Expanding access through technology is not the only innovation that developed within the civil legal aid community. Another successful innovation had been Medical Legal Partnerships (M LP). MLPs integrate lawyers into the health care setting to help patients navigate the complex legal systems that often hold solutions to many social determinants of health – income supports for hungry families, utility shut-off protection during cold winter months, and mold removal from the home of asthmatics.

Doctors and lawyers are now partnered at over 190 hospitals and health centers in 40 states nationwide, in Pediatrics, Family Medicine, Internal Medicine, Oncology, and Geriatrics.   This new health care team addresses families’ unmet basic needs – for food, housing, income, education and stability – needs that families report to their doctors, but that have legal remedies. MLPs rely on legal aid agencies for case-handling and expertise and receive pro bono assistance from dozens of law firms across the U.S. Over 100 civil legal aid programs and over half of LSC-funded legal services programs have an active medical-legal partnership program. In addition, 45 private law firms are providing pro bono assistance for MLP programs, over 44 law schools are engaged in MLP activities; and more than 20 post-graduate law fellows have been funded to work in medical-legal partnerships.

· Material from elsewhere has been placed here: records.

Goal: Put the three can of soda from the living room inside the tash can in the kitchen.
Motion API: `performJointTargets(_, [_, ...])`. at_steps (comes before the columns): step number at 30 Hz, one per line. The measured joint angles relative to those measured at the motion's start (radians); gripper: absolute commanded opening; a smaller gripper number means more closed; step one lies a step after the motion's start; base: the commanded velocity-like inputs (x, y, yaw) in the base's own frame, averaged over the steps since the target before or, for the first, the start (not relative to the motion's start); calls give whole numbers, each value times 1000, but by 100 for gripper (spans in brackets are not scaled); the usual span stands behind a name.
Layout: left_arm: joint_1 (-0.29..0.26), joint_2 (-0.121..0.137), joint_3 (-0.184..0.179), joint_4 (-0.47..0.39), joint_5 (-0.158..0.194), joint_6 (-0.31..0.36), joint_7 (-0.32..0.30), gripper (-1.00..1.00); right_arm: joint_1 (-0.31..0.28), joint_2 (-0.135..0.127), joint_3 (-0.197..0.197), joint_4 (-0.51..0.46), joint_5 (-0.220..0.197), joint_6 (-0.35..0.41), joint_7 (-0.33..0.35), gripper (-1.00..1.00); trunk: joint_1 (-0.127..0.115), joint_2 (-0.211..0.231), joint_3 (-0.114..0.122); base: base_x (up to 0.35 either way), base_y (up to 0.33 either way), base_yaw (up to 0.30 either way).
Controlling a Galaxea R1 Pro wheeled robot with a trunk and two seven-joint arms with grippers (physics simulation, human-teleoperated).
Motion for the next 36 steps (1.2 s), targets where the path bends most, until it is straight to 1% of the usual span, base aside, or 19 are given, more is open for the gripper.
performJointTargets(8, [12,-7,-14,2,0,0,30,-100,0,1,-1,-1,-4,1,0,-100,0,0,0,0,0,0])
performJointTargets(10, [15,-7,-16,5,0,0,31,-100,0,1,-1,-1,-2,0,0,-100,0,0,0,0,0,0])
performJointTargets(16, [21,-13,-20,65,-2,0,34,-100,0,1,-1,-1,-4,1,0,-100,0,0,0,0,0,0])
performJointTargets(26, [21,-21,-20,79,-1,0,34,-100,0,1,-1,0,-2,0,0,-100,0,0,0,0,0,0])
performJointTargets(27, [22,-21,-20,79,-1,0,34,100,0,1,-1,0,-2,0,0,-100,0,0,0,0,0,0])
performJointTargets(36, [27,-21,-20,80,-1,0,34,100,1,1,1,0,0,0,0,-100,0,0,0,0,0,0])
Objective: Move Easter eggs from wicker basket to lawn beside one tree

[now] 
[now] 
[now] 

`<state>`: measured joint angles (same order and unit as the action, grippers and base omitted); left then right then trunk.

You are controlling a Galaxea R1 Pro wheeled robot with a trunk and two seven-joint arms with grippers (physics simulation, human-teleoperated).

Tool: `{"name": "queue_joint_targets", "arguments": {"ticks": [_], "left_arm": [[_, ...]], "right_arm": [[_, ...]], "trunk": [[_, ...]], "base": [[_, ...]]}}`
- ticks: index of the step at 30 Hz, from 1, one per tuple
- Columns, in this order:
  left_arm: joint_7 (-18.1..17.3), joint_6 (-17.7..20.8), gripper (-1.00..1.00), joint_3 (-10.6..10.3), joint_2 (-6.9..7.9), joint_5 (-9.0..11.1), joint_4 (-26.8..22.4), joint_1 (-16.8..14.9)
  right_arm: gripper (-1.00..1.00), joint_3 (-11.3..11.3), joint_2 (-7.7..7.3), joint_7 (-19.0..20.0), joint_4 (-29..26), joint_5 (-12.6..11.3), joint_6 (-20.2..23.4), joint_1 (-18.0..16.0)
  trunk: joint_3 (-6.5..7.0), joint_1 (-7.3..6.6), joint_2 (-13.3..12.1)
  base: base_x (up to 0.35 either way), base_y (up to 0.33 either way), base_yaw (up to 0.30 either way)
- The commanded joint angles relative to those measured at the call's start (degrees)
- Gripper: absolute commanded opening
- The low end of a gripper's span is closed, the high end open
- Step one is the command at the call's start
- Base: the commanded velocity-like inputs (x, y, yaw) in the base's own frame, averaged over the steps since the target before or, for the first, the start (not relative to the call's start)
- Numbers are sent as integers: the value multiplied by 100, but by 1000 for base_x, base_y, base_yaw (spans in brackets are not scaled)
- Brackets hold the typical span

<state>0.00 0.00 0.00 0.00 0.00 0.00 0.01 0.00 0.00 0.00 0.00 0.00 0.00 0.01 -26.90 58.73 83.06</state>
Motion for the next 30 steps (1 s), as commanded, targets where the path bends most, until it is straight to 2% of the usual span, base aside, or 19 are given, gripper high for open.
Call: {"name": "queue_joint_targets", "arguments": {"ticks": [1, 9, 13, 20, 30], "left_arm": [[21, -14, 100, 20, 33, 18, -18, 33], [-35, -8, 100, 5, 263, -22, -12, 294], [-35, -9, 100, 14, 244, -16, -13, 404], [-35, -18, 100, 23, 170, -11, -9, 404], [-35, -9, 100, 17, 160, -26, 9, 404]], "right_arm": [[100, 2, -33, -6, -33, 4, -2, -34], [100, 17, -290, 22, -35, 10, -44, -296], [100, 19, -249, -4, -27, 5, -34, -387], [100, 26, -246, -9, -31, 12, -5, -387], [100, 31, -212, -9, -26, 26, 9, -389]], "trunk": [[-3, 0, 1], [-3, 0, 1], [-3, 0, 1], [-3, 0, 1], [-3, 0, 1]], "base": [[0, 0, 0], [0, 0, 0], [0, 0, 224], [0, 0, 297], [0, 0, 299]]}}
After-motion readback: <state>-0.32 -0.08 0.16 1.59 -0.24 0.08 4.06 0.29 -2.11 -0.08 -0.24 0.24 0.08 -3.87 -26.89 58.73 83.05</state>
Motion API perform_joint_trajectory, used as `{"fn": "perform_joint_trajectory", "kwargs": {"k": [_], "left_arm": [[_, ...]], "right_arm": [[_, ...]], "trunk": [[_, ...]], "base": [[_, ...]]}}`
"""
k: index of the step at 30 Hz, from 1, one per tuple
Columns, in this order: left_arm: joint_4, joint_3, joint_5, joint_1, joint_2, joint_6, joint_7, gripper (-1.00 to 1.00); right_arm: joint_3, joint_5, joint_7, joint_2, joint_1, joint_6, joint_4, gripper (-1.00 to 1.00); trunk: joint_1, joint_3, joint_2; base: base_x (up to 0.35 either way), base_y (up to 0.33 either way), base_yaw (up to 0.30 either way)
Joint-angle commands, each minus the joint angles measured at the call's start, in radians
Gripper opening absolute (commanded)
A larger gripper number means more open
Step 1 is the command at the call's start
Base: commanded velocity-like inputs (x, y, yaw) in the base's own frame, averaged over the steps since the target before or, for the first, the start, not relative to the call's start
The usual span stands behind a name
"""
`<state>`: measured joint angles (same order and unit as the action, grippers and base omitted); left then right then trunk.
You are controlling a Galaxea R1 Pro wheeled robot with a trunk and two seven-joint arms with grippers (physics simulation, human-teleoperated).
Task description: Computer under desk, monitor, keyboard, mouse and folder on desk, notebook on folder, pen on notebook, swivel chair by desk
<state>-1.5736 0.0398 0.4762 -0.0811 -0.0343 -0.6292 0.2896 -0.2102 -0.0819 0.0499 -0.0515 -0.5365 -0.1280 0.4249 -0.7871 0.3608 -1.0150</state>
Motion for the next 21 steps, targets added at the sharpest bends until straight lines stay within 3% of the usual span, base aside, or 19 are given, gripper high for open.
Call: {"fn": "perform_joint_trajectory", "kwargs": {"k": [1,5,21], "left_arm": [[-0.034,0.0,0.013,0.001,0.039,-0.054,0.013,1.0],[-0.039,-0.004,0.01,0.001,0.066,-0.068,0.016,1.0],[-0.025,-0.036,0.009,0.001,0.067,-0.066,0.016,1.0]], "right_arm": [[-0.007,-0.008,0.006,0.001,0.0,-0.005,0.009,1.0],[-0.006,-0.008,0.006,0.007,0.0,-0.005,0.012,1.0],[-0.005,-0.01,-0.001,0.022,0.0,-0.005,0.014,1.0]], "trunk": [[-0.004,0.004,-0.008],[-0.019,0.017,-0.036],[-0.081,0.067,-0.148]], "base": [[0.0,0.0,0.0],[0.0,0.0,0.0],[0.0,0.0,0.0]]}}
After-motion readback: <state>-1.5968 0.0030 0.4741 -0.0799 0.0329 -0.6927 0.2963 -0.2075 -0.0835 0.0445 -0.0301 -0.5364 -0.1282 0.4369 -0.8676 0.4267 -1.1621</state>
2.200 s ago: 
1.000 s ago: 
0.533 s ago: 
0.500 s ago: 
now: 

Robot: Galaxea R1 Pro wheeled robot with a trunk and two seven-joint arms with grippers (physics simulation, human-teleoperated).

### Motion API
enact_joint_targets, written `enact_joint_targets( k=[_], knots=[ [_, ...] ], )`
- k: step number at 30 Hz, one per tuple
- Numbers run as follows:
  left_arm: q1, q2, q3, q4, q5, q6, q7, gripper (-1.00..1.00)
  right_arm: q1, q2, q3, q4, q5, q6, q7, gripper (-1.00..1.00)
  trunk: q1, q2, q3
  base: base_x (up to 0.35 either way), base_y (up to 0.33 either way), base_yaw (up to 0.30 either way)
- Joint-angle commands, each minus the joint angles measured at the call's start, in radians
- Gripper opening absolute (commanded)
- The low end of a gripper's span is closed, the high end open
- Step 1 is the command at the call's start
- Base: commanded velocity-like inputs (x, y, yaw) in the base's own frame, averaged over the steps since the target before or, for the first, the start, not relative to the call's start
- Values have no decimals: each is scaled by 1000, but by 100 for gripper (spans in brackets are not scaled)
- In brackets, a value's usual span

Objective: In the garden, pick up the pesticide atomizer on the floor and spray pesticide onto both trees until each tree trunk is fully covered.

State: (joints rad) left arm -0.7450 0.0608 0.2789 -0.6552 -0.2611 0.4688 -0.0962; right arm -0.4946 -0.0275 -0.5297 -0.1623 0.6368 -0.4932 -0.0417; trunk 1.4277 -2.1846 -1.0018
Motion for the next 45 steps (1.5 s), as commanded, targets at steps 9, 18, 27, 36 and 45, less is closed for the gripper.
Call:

A National Center for Medical-Legal Partnership supports local programs in their efforts to reorient legal interventions into the health care setting for early detection, prevention and efficiency in legal matters in order to maximally impact health and legal outcomes of patients, their families and the community. In 2008, the ABA established a national support center to assist medical-legal partnerships in securing pro bono participation, promoting best practices related to MLP-pro bono practice, and ensuring quality service delivery.

The fundamental question today is not whether the delivery system of the past can change and adapt, because it has shown that it can and has done so effectively. The fundamental question is whether more far reaching changes are necessary in the structure of the civil legal assistance system to increase funding for civil legal aid, to respond to the changed legal needs of clients and to ensure continued evolution of new and innovative approaches to efficient and effective support and delivery.

My own view is that maintaining the existing system is essential to ensuring equal justice for low-income people in the United States. Our goal is not solely access to the courts, but also to help improve opportunities for, and achieve the greatest possible benefits and systemic solutions for, low-income people. Our goal is equal justice for our primary clients – the low-income people of our country.

To be clear, civil legal aid is not solely about access. It is also about providing legal advice and representation to solve the legal problems of low-income people. It is about addressing the problems of low-income people that arise from the economic, racial and social status. Civil legal aid programs should help low-income clients:

  • Connect to benefits, services, employment, education and housing that help lift them out of poverty.
  • Avert costs that could drive them into poverty or increase their existing poverty.
  • Stabilize their lives so that they can move out of poverty.
  • Disentangle from administrative systems that prevent them from receiving benefits and services to which they are entitled.

How we help clients achieve these results must evolve as we move forward. What we do to achieve effective representation will require constant innovation and experimentation. We must create a climate of flexibility where programs feel they can take greater risks to develop innovative approaches to problem solving. Once this climate is established, funders should then evaluate the innovations and build on and replicate those innovations that work.

What works in one state may not work in another. We must seek new methods of delivery, such as medical legal partnerships. We must consider new legal strategies for achieving results whether they are in the courts or the policy making branches. We must also constantly explore how best to utilize all of the resources at our disposal and through collaboration including pro bono assistance from small firms, solo practitioners, large firms and corporate legal offices as well as law students and law schools, non-lawyers, public and private social service agencies, community groups and others.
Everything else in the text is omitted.